Si la tendance actuelle se maintient, dit-il, Maurice risque de se retrouver dans dix ans devant un mur fiscal, avec une dette publique avoisinant les 80%. Mais au lieu de mesures fortes pour s’attaquer à cela, soutient Kugan Parapen, le ministre des Finances a été « un peu lâche ».

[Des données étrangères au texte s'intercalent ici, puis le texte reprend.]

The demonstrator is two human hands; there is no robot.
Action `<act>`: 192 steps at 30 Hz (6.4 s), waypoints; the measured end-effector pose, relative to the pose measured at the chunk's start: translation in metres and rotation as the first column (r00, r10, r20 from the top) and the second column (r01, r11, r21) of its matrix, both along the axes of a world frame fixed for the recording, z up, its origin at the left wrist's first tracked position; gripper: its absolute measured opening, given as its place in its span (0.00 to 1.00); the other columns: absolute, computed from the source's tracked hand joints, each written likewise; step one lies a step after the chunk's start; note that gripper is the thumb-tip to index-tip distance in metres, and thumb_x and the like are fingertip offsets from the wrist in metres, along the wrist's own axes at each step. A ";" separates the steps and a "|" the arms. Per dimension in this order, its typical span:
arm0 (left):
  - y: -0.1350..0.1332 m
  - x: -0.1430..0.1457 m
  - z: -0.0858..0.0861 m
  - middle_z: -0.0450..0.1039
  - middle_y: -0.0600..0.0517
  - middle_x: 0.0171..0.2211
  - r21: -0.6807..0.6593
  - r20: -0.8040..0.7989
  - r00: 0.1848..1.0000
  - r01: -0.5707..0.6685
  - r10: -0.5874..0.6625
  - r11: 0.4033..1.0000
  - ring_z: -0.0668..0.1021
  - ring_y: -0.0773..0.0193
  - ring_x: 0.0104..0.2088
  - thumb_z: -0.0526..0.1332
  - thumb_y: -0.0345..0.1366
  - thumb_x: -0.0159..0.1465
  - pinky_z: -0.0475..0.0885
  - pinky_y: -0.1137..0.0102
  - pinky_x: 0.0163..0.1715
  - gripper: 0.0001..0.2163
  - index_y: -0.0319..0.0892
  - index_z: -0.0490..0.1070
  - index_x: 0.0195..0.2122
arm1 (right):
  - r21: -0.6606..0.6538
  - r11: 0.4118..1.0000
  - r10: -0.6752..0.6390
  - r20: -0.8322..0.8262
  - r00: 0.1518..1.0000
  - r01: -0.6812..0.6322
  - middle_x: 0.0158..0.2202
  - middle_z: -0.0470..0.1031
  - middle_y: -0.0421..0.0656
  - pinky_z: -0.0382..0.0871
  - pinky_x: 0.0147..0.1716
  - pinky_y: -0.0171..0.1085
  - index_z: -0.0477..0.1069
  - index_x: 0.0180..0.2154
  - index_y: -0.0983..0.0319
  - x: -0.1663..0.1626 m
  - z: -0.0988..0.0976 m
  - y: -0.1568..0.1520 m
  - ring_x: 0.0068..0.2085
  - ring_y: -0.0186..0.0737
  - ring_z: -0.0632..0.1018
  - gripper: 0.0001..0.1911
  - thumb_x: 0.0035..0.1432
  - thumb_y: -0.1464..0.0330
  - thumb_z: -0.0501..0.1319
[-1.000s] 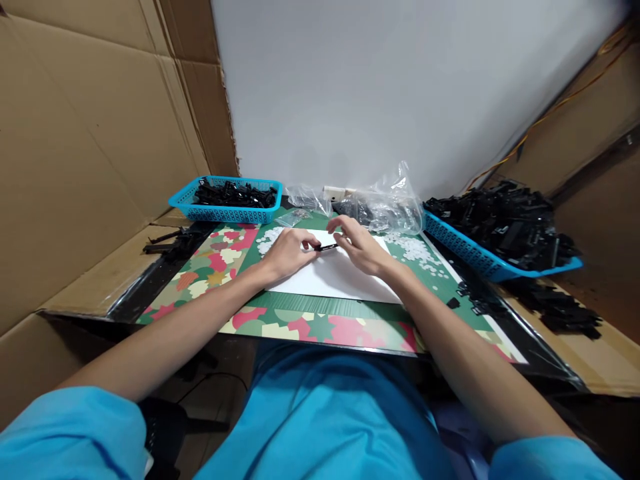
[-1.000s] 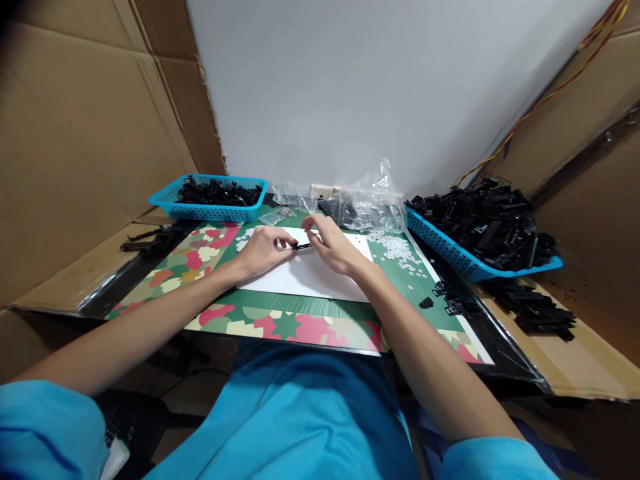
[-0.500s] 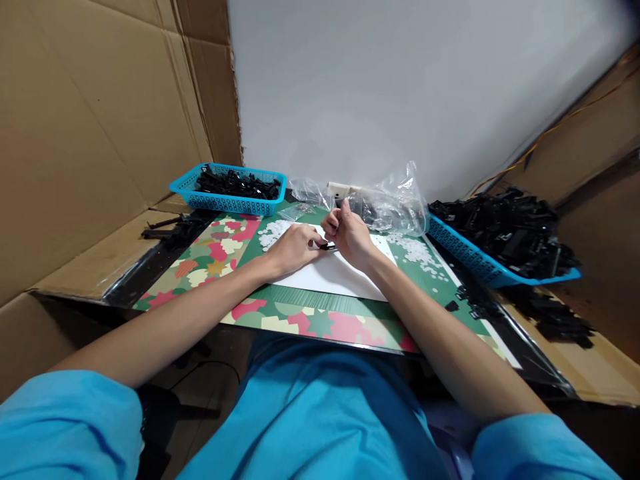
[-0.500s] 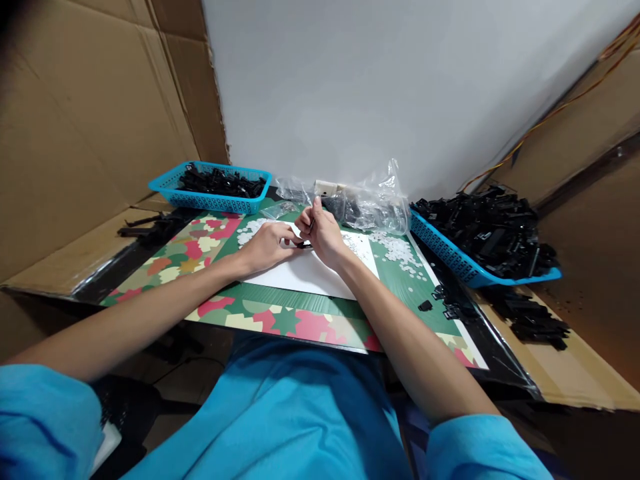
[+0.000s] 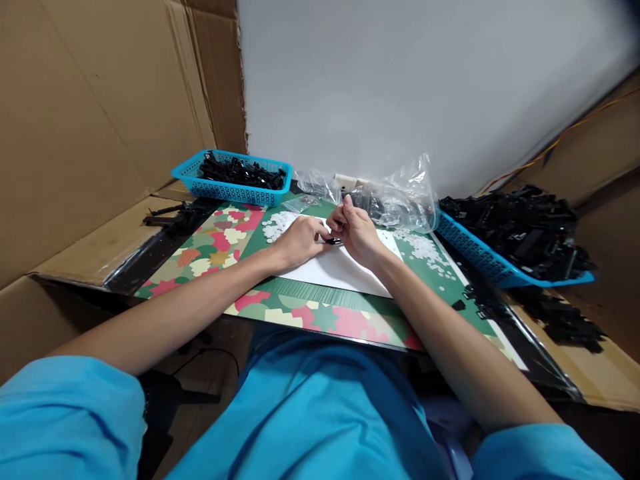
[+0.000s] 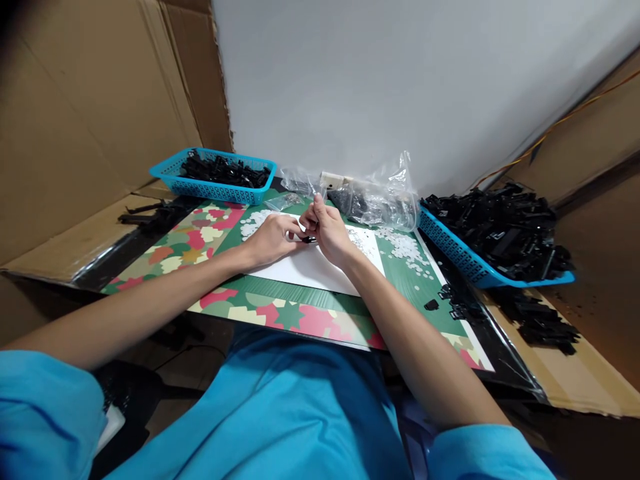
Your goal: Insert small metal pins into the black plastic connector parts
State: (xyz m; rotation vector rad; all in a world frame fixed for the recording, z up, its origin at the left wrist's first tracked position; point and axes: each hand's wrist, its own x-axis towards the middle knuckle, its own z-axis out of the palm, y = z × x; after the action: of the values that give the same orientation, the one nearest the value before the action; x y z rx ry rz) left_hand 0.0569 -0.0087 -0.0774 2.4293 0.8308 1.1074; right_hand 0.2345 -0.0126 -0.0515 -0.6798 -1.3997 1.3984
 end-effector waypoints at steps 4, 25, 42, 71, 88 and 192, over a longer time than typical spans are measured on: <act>0.000 0.000 -0.001 0.82 0.50 0.31 -0.028 0.003 1.000 -0.021 0.022 0.999 0.77 0.62 0.30 0.69 0.30 0.62 0.68 0.66 0.32 0.05 0.43 0.86 0.32 | 0.023 1.000 -0.013 0.026 1.000 0.013 0.25 0.54 0.37 0.60 0.26 0.37 0.53 0.24 0.56 -0.003 -0.002 0.000 0.27 0.36 0.58 0.38 0.60 0.33 0.62; 0.001 0.003 -0.004 0.87 0.47 0.43 -0.029 0.031 0.999 0.032 -0.031 0.999 0.85 0.55 0.44 0.67 0.27 0.61 0.78 0.63 0.42 0.08 0.44 0.86 0.31 | 0.086 0.994 -0.075 0.145 0.987 0.063 0.25 0.49 0.34 0.52 0.23 0.36 0.53 0.23 0.56 -0.002 -0.004 0.008 0.26 0.33 0.56 0.39 0.54 0.35 0.69; 0.000 0.001 -0.004 0.83 0.46 0.38 0.079 -0.127 0.992 -0.012 0.022 0.997 0.82 0.55 0.41 0.66 0.29 0.67 0.75 0.61 0.43 0.08 0.44 0.86 0.36 | 0.021 0.994 -0.106 0.078 0.991 0.104 0.23 0.51 0.35 0.53 0.23 0.37 0.50 0.24 0.56 -0.004 -0.008 0.004 0.26 0.34 0.56 0.39 0.56 0.32 0.64; -0.003 0.003 -0.005 0.78 0.49 0.24 0.041 -0.092 0.992 -0.082 0.086 0.996 0.73 0.62 0.24 0.64 0.31 0.61 0.63 0.65 0.29 0.09 0.41 0.80 0.25 | 0.206 0.959 -0.219 0.107 0.970 0.194 0.23 0.54 0.37 0.56 0.24 0.38 0.52 0.23 0.56 -0.009 -0.017 0.004 0.26 0.35 0.59 0.38 0.60 0.34 0.63; -0.004 0.004 -0.001 0.72 0.52 0.19 0.007 -0.077 0.992 -0.096 0.097 0.995 0.69 0.66 0.22 0.65 0.32 0.61 0.59 0.67 0.26 0.10 0.40 0.76 0.22 | 0.273 0.936 -0.262 0.110 0.959 0.225 0.23 0.52 0.37 0.57 0.26 0.38 0.51 0.22 0.57 -0.010 -0.024 0.008 0.26 0.35 0.59 0.41 0.58 0.28 0.57; 0.009 -0.019 0.006 0.86 0.50 0.39 -0.016 -0.177 0.982 -0.074 0.070 0.997 0.80 0.59 0.32 0.71 0.40 0.67 0.73 0.63 0.36 0.08 0.49 0.86 0.45 | 0.399 0.883 -0.468 0.718 0.515 0.247 0.30 0.84 0.50 0.66 0.30 0.39 0.87 0.33 0.67 0.045 -0.002 0.042 0.32 0.43 0.79 0.08 0.50 0.71 0.70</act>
State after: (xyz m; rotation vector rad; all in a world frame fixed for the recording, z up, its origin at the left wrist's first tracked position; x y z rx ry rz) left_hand 0.0381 0.0005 -0.0715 2.5240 0.9874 0.9114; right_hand 0.2793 0.0293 -0.0535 -1.4635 -1.9264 0.5160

Abordant le volet économique, Stephan Gua affirme, pour sa part, que le gouvernement est en contradiction avec la vision d’une « low or no carbon economy » en enlevant la taxe carbone et en maintenant le cap sur le petroleum hub.

Les futurs projets hôteliers envisagés viennent ajouter une pression supplémentaire, poursuit le membre du parti au papillon, sur nos ressources et notre écosystème. Tandis que les pouvoirs accrus accordés au Board of Investment pour l’octroi de permis viennent créer « un gouvernement parallèle ».

Jean Yves Chavrimootoo estime, lui, que le Budget 2016-2017 repose sur le développement foncier pour de riches étrangers. Un modèle, ajoute-t-il, en cours depuis 2001.